**Problem details**
Below are records; reproduce exactly the lines from the first through the one containing "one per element".

Segment Start: Source information

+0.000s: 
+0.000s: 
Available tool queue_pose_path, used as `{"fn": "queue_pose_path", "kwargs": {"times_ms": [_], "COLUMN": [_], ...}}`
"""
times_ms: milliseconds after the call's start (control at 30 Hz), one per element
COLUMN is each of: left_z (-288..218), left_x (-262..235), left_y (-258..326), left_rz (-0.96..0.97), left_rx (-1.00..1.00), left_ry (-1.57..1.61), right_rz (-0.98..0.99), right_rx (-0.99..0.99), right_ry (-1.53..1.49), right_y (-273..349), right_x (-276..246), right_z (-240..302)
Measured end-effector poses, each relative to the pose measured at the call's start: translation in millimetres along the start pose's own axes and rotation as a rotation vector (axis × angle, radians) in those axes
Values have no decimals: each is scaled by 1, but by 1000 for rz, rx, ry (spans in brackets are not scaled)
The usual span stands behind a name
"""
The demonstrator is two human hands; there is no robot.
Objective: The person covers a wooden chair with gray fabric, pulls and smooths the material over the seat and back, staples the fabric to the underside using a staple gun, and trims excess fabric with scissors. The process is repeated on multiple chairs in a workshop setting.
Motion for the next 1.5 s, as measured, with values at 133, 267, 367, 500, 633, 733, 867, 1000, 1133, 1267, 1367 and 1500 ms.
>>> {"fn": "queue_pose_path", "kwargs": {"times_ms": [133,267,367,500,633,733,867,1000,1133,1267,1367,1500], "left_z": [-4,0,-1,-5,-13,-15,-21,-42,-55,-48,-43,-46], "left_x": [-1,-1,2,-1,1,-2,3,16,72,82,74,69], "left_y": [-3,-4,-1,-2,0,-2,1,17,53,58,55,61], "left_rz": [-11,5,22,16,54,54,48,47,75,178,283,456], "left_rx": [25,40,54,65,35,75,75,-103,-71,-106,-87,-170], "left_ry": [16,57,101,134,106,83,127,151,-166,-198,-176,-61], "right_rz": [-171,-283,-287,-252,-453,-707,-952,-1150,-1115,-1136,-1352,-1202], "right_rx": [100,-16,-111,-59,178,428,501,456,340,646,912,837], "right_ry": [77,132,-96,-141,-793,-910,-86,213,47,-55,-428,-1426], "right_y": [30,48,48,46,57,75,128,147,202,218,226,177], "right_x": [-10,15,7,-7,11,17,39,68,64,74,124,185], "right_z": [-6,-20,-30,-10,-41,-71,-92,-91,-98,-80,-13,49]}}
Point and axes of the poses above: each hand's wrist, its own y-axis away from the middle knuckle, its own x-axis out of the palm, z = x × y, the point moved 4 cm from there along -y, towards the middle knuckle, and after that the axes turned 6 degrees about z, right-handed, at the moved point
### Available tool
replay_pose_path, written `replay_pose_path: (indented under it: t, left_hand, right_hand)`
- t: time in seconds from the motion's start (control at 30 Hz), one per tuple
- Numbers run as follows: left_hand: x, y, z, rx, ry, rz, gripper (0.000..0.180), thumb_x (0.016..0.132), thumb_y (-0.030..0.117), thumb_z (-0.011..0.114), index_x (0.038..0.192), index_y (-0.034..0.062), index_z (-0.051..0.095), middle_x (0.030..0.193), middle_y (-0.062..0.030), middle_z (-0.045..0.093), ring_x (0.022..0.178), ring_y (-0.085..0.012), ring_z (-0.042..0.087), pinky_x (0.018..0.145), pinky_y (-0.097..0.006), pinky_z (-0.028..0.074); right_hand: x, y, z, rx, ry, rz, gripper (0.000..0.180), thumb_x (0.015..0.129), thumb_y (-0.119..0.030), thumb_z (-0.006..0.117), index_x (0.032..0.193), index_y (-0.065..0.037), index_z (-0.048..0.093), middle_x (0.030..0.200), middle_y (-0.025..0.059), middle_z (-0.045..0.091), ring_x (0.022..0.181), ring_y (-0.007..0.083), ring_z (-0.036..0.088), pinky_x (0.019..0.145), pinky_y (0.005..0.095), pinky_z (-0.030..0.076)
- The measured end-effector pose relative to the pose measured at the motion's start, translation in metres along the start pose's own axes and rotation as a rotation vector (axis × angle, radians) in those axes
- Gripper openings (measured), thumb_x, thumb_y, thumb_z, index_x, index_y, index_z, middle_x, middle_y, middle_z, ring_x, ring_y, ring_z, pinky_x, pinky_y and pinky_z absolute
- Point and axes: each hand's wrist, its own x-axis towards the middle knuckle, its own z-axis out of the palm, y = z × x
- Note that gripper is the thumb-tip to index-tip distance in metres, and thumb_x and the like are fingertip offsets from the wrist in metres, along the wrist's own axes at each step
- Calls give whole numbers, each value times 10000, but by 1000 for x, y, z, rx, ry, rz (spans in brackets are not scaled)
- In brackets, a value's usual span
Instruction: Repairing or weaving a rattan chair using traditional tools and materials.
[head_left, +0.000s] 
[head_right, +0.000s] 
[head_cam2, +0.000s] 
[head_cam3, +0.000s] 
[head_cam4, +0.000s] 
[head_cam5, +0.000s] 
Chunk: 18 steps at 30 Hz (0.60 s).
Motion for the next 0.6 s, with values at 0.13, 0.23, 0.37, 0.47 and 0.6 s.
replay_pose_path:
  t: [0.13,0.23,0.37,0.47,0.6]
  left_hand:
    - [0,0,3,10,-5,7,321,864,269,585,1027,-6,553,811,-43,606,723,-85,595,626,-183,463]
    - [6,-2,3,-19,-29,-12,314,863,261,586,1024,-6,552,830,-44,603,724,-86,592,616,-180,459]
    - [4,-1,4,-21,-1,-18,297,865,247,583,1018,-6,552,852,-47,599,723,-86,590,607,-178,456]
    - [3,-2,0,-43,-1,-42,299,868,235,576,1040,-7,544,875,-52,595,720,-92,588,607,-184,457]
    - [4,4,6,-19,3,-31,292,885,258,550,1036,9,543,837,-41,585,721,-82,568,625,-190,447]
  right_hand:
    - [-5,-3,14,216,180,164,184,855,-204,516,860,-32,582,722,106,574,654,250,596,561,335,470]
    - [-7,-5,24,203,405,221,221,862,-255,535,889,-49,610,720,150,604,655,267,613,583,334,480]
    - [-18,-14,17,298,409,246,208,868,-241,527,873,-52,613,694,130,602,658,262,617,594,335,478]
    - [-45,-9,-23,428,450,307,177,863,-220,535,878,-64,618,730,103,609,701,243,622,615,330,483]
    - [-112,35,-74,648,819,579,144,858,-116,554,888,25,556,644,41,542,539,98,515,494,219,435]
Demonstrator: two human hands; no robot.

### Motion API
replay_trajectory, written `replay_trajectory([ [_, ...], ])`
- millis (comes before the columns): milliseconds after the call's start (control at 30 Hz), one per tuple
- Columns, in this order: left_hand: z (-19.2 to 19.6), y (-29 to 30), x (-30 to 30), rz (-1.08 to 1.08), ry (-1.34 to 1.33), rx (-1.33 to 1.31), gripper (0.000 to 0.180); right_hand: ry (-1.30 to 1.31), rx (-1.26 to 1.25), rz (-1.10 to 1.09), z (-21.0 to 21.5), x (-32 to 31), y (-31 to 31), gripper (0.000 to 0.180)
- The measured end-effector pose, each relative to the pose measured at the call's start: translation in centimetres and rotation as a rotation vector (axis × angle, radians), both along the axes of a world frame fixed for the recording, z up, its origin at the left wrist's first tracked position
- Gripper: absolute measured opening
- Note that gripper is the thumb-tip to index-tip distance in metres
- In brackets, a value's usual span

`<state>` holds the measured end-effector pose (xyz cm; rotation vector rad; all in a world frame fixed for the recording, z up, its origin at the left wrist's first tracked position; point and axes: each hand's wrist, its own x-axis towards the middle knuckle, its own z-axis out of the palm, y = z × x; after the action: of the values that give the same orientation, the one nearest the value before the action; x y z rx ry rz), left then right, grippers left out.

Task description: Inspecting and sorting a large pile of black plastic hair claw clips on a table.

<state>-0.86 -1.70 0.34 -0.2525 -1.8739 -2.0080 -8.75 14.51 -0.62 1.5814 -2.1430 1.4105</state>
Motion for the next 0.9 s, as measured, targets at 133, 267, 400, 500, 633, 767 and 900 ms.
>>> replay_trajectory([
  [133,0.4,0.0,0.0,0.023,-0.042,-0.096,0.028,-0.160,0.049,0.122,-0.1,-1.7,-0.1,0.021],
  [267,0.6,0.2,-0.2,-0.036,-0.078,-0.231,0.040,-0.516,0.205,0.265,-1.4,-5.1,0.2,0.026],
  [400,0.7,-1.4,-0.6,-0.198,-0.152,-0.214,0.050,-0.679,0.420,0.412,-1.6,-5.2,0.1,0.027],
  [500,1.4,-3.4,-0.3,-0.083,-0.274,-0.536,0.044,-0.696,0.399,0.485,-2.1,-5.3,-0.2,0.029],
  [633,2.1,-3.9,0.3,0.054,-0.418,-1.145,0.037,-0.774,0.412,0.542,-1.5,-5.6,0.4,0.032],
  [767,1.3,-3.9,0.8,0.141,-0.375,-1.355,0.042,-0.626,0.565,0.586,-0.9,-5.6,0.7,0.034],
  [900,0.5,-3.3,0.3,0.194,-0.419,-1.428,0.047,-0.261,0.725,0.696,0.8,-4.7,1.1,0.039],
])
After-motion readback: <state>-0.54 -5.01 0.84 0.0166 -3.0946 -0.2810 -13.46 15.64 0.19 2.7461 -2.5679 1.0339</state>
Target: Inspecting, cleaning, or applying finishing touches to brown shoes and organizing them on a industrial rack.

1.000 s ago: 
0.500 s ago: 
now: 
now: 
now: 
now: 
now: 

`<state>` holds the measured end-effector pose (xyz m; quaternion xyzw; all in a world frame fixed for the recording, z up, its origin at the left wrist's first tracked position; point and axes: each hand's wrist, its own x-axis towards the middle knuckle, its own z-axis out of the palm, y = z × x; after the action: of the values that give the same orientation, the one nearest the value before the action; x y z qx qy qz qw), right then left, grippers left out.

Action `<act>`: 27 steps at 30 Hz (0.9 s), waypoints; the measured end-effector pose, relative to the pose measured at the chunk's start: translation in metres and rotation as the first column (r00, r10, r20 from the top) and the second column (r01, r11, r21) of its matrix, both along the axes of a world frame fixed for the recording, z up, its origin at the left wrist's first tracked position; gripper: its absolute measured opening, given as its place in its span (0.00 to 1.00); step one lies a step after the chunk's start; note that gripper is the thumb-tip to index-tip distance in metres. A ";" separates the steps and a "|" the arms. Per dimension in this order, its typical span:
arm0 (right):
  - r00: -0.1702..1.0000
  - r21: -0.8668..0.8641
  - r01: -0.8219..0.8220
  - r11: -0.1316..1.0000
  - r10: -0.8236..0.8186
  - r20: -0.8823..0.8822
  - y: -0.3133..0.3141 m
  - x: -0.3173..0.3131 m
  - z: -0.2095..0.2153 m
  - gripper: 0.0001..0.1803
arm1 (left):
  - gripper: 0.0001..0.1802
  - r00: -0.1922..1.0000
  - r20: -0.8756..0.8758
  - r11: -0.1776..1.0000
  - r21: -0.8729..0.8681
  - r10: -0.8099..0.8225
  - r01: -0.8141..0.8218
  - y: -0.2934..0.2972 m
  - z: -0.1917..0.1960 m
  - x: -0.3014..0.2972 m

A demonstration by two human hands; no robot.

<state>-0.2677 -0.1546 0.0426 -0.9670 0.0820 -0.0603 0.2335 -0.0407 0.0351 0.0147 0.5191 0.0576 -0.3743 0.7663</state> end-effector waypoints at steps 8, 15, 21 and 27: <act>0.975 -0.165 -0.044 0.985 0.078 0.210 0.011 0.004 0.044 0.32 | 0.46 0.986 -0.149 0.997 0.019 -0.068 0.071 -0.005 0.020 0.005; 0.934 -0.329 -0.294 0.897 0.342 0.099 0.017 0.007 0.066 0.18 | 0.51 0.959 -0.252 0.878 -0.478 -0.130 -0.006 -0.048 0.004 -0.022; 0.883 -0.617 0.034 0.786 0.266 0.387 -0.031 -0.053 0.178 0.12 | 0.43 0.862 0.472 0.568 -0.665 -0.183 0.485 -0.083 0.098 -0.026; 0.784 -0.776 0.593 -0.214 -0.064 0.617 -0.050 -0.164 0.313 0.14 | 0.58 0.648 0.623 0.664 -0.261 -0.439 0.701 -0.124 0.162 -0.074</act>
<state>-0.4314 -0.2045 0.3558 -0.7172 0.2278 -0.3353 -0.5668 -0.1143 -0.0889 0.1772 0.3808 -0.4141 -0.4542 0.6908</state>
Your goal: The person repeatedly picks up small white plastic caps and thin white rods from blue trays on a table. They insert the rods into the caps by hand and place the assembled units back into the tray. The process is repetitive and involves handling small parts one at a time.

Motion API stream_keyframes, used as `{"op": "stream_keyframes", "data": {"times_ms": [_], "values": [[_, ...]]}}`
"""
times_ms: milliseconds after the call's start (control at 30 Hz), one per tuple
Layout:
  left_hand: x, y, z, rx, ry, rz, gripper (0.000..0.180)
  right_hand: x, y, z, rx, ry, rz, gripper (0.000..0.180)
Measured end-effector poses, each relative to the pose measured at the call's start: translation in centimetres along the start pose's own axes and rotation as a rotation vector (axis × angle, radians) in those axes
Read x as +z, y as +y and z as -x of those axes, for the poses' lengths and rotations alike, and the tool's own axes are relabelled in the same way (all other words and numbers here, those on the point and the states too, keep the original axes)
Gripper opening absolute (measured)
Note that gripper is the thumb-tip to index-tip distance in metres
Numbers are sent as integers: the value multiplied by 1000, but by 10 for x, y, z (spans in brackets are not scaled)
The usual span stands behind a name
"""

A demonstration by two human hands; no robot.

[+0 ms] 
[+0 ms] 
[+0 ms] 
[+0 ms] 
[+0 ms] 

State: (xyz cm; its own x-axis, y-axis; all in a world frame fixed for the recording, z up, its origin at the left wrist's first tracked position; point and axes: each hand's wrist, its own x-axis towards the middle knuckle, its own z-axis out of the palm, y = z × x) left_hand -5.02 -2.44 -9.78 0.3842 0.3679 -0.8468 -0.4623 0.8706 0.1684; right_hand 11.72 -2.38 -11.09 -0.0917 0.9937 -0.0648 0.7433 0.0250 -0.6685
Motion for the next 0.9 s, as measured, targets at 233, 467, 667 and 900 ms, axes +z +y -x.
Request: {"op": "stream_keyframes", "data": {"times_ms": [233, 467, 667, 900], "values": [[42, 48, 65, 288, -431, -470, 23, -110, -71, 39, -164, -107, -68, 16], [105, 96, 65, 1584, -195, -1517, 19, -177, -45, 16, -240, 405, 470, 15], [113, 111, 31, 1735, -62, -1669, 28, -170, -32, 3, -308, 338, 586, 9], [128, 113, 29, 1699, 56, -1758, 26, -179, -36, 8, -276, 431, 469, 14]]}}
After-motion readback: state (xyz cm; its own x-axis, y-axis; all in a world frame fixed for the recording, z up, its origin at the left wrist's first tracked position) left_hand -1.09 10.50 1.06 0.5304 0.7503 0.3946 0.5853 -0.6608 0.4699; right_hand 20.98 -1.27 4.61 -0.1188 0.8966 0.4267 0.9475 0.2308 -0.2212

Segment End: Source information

**Output for this task**
+0.000s: 
+0.000s: 
Available tool queue_pose_path, used as `{"fn": "queue_pose_path", "kwargs": {"times_ms": [_], "COLUMN": [_], ...}}`
"""
times_ms: milliseconds after the call's start (control at 30 Hz), one per element

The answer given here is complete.